The Post Office itself could help ease the traffic and congestion in the area of the Blair Avenue road construction, and in its own parking lot, by temporarily placing mail-drop boxes at four or five locations around the perimeter of the town. Several convenient locations come to mind...

It is clear the road work on the streets adjacent to the Friday Harbor post office will continue into at least October, and won’t be completely finished until spring of next year. Shades of “Big Bertha” in Seattle . . .

The Post Office itself could help ease the traffic and congestion in that area, and in its own parking lot, by temporarily placing mail-drop boxes at four or five locations around the perimeter of the town.

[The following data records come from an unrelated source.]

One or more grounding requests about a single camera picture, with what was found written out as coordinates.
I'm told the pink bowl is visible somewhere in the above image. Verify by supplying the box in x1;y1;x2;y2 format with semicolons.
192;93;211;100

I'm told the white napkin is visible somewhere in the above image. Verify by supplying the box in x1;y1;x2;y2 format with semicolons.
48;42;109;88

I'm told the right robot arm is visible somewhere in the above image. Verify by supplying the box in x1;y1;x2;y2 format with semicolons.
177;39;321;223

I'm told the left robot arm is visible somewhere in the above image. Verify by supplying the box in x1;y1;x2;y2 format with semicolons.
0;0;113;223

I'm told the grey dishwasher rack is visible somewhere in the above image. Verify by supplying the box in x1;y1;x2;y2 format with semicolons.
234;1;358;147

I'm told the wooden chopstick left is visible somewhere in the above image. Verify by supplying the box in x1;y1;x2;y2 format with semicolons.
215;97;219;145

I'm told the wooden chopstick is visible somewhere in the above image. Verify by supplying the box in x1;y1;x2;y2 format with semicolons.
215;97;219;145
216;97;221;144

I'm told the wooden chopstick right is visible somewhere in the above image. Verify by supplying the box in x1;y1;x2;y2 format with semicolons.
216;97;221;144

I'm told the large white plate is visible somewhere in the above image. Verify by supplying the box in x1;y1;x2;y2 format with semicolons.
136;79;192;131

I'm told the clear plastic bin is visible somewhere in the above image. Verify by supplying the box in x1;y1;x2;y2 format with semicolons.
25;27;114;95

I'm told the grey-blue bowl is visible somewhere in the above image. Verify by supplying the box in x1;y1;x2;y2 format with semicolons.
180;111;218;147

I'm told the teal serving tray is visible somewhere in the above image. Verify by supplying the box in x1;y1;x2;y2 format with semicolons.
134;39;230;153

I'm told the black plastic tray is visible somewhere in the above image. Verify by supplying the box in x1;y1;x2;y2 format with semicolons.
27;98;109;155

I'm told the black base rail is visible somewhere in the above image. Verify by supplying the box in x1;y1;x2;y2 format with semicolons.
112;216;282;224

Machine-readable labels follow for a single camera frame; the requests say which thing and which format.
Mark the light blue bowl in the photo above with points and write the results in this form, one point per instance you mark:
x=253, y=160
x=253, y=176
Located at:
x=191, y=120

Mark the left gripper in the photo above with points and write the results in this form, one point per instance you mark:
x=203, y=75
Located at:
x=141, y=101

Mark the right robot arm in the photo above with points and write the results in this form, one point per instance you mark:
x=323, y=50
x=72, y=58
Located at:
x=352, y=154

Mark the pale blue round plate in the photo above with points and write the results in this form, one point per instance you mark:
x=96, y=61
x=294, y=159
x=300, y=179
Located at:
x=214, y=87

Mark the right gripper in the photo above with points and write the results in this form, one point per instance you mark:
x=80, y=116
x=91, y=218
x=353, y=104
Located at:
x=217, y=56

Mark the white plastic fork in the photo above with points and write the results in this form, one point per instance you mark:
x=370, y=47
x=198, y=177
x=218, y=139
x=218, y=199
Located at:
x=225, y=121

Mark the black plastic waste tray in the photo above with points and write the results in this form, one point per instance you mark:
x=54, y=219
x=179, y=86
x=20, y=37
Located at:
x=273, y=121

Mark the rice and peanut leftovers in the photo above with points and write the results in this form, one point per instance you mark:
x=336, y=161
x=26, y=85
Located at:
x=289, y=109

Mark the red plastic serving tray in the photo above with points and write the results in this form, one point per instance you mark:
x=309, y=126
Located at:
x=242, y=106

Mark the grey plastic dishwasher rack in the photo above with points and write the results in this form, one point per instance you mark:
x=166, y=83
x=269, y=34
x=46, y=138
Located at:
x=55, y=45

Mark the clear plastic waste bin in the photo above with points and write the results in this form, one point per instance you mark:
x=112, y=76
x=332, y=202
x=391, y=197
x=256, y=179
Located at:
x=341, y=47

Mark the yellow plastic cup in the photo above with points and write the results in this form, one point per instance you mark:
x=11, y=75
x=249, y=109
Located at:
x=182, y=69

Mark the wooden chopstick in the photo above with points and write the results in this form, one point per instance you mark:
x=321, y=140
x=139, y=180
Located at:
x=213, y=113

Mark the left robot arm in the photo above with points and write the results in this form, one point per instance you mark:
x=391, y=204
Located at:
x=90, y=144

These could be posted for pickup at 1:30 p.m. or earlier, ensuring that mail deposited in these boxes would meet the daily 3 p.m. dispatch to the mainland.

Many postal patrons go to the post office only to mail something that already has postage affixed (stamps, their own postal meter postage, a pre-paid label purchased on-line, a return envelope with pre-paid postage, etc); these customers are not there to purchase anything or to visit a post office box.

Temporarily locating mail-drop boxes elsewhere around the town would alleviate the necessity of these patrons visiting the post office at all, and would help to ease some of the congestion in that area.

Several convenient locations come to mind: The parking lot of the County Fire Station on Mullis St.; the grounds of the sewage treatment plant at Harbor St. and Tucker Ave.; the parking lot of OPALCO on Beaverton Valley Rd.; the parking lot of the Peace Health Medical Center at the upper end of Spring St.; the Park-&-Ride ferry lot on Nichols St.  You and your readers can probably think of other locations just as suitable.

Locating temporary mail drop boxes is equally in the interests of the Post Office itself as for the rest of us; I’m confident that the owners or occupants of these locations would be willing to accommodate the temporary location of a free-standing mail drop box on their premises “for the common good” until this road work is finished and business returns to normal.